*Task details:* Could you reproduce every record below exactly, excluding all pictures?

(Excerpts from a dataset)
Start of Block

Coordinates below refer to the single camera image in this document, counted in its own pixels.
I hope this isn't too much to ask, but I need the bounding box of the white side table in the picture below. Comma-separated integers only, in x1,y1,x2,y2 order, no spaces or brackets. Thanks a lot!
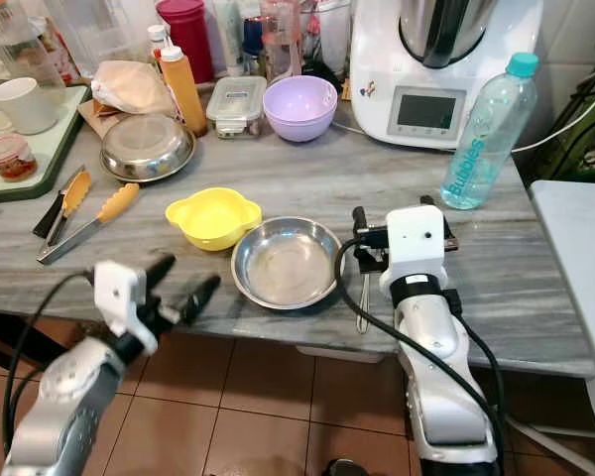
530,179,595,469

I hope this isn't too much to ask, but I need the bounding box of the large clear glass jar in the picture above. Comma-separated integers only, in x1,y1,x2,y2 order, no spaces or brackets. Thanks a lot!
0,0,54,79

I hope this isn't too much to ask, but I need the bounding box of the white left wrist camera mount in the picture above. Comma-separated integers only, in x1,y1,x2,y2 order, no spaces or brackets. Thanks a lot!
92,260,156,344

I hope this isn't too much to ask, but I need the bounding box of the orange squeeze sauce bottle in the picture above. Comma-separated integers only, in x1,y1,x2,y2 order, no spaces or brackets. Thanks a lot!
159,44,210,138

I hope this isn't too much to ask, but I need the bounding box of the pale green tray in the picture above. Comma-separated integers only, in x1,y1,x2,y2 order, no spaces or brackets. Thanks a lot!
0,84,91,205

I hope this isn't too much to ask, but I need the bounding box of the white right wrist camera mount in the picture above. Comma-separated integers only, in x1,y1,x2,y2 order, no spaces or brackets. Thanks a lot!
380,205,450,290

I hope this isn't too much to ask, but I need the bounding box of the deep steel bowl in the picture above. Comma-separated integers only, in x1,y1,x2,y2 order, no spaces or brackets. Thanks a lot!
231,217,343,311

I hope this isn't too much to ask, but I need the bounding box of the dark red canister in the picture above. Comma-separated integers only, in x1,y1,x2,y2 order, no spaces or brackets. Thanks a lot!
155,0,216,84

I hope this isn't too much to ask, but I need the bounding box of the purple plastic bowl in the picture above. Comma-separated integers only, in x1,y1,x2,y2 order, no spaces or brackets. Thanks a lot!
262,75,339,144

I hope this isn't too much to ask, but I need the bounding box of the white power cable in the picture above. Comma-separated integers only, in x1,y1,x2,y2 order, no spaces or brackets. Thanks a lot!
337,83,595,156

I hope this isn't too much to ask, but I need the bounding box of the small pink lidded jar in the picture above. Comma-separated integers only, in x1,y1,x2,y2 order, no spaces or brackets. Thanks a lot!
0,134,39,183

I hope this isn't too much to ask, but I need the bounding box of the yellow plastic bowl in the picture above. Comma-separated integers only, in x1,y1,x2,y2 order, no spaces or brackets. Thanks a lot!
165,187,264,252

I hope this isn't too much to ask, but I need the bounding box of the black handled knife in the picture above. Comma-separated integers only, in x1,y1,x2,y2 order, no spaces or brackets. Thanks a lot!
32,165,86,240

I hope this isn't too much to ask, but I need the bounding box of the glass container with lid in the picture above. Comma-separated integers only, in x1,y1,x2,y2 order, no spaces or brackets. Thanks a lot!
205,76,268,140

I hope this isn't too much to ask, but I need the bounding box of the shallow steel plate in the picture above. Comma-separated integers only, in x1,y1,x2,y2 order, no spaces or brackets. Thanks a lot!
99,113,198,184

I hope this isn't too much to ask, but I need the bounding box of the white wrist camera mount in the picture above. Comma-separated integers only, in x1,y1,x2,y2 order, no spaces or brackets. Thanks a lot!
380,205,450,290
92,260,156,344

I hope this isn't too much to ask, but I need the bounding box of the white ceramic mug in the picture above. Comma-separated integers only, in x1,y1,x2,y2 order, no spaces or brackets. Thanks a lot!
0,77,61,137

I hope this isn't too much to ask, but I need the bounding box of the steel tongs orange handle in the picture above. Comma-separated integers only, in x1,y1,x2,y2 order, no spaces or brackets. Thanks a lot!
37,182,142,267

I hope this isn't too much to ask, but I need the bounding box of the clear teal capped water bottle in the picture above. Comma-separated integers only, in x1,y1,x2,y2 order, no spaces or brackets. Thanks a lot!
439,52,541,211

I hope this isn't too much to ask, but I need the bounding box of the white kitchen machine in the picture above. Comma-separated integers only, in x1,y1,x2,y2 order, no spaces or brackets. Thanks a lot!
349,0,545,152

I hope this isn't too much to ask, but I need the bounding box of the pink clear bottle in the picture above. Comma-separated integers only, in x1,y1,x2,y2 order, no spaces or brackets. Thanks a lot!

End of Block

*Exercise result:*
Coordinates below refer to the single camera image in this document, counted in its own pixels.
I hope this isn't too much to ask, but I need the bounding box of the white side table in the picture below. Comma-separated integers only, in x1,y1,x2,y2 order, no spaces or brackets. Thanks a lot!
530,179,595,469

I hope this isn't too much to ask, but I need the bounding box of the large clear glass jar in the picture above. Comma-separated integers only, in x1,y1,x2,y2 order, no spaces or brackets. Thanks a lot!
0,0,54,79

I hope this isn't too much to ask, but I need the bounding box of the white left wrist camera mount in the picture above. Comma-separated integers only, in x1,y1,x2,y2 order, no spaces or brackets. Thanks a lot!
92,260,156,344

I hope this isn't too much to ask, but I need the bounding box of the orange squeeze sauce bottle in the picture above. Comma-separated integers only, in x1,y1,x2,y2 order, no spaces or brackets. Thanks a lot!
159,44,210,138

I hope this isn't too much to ask, but I need the bounding box of the pale green tray in the picture above. Comma-separated integers only, in x1,y1,x2,y2 order, no spaces or brackets. Thanks a lot!
0,84,91,205

I hope this isn't too much to ask, but I need the bounding box of the white right wrist camera mount in the picture above. Comma-separated integers only, in x1,y1,x2,y2 order, no spaces or brackets. Thanks a lot!
380,205,450,290

I hope this isn't too much to ask, but I need the bounding box of the deep steel bowl in the picture above. Comma-separated integers only, in x1,y1,x2,y2 order, no spaces or brackets. Thanks a lot!
231,217,343,311

I hope this isn't too much to ask, but I need the bounding box of the dark red canister in the picture above. Comma-separated integers only, in x1,y1,x2,y2 order, no spaces or brackets. Thanks a lot!
155,0,216,84

I hope this isn't too much to ask, but I need the bounding box of the purple plastic bowl in the picture above. Comma-separated integers only, in x1,y1,x2,y2 order, no spaces or brackets. Thanks a lot!
262,75,339,144

I hope this isn't too much to ask, but I need the bounding box of the white power cable in the picture above. Comma-separated integers only, in x1,y1,x2,y2 order, no spaces or brackets. Thanks a lot!
337,83,595,156

I hope this isn't too much to ask, but I need the bounding box of the small pink lidded jar in the picture above. Comma-separated integers only, in x1,y1,x2,y2 order, no spaces or brackets. Thanks a lot!
0,134,39,183

I hope this isn't too much to ask, but I need the bounding box of the yellow plastic bowl in the picture above. Comma-separated integers only, in x1,y1,x2,y2 order, no spaces or brackets. Thanks a lot!
165,187,264,252

I hope this isn't too much to ask, but I need the bounding box of the black handled knife in the picture above. Comma-separated integers only, in x1,y1,x2,y2 order, no spaces or brackets. Thanks a lot!
32,165,86,240

I hope this isn't too much to ask, but I need the bounding box of the glass container with lid in the picture above. Comma-separated integers only, in x1,y1,x2,y2 order, no spaces or brackets. Thanks a lot!
205,76,268,140

I hope this isn't too much to ask, but I need the bounding box of the shallow steel plate in the picture above. Comma-separated integers only, in x1,y1,x2,y2 order, no spaces or brackets. Thanks a lot!
99,113,198,184

I hope this isn't too much to ask, but I need the bounding box of the white wrist camera mount in the picture above. Comma-separated integers only, in x1,y1,x2,y2 order, no spaces or brackets. Thanks a lot!
380,205,450,290
92,260,156,344

I hope this isn't too much to ask, but I need the bounding box of the white ceramic mug in the picture above. Comma-separated integers only, in x1,y1,x2,y2 order, no spaces or brackets. Thanks a lot!
0,77,61,137

I hope this isn't too much to ask, but I need the bounding box of the steel tongs orange handle in the picture above. Comma-separated integers only, in x1,y1,x2,y2 order, no spaces or brackets. Thanks a lot!
37,182,142,267

I hope this isn't too much to ask, but I need the bounding box of the clear teal capped water bottle in the picture above. Comma-separated integers only, in x1,y1,x2,y2 order, no spaces or brackets. Thanks a lot!
439,52,541,211

I hope this isn't too much to ask, but I need the bounding box of the white kitchen machine in the picture above. Comma-separated integers only, in x1,y1,x2,y2 order, no spaces or brackets. Thanks a lot!
349,0,545,152

I hope this isn't too much to ask, but I need the bounding box of the pink clear bottle in the picture above. Comma-separated integers only, in x1,y1,x2,y2 order, no spaces or brackets. Thanks a lot!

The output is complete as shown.